The confusing truth about cooking dried beans

I like to cook recipes that include dried beans. Beans are an excellent and frugal source of nutrition. Beans mixed with a bit of meat and vegetables makes for practically unlimited recipe variations.

I tend to research everything that I do, so of course, I have researched how to cook dried beans. My research has led me down a long and winding path that eventually comes down to:
A. rinse the beans
B. check for foreign matter (sticks and stones)
C. boil until done to the consistency that you like

However, along my research trail I also read that one can/should:
1. soak beans for up to 24 hour prior to cooking*
2. throw out the water that you used to soak the beans
3. boil the beans in the water that you used to soak the beans (conflicts with #2)
4. cook beans on simmer for 1 hour
5. cook beans on simmer for 6 hours
6. put salt in the water at the beginning, middle or end
7. don't put salt in the water

You can see that trying to align points #1 through #7 above is impossible. Therefore, I suggest that you do the above steps A-C and add any of the steps #1-7 that you agree with.

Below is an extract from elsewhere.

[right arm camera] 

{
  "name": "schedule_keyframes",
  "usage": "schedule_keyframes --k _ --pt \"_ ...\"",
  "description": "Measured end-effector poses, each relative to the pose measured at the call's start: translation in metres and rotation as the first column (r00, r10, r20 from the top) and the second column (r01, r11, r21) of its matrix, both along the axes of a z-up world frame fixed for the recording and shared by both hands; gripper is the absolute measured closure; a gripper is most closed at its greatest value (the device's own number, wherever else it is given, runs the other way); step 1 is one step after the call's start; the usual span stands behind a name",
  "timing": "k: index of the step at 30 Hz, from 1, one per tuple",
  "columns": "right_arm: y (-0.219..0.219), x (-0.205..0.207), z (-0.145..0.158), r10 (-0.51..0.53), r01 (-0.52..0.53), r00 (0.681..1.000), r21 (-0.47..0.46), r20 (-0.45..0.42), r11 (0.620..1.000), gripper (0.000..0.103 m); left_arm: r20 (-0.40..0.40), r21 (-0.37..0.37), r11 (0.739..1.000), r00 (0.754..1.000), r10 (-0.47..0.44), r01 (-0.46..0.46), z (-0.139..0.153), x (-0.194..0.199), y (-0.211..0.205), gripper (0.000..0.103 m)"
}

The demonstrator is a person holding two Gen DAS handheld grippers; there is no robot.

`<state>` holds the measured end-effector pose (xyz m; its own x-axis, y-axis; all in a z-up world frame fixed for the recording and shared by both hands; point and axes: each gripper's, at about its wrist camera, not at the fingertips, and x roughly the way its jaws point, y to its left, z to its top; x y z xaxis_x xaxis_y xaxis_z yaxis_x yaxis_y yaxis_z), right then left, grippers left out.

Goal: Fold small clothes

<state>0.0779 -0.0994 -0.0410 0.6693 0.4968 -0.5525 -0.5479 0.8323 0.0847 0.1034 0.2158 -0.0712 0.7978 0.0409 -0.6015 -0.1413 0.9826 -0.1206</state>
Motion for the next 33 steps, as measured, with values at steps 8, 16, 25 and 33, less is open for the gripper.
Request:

If you want to do your own research on this subject, a good place to start is this article by Michael Ruhlman.

*There is one other important piece of information about soaking dried beans. Per some sources, you should soak your dried beans for up to 24 hours and rinse them off prior to cooking. During the cooking process you should skim off any foam that rises. This will ensure that the beans will be fully digestible. Dried beans can last in storage for a very long time. The quality that allows them to last this long is also the quality that makes them hard to digest if they are not soaked per the above. Not everyone believes this. Not everyone does this. This information comes from a book called, "Nourishing Traditions" by Sally Fallon. I think it is true, but I don't always do it because I don't always plan a day ahead of time that I will be using my dried beans.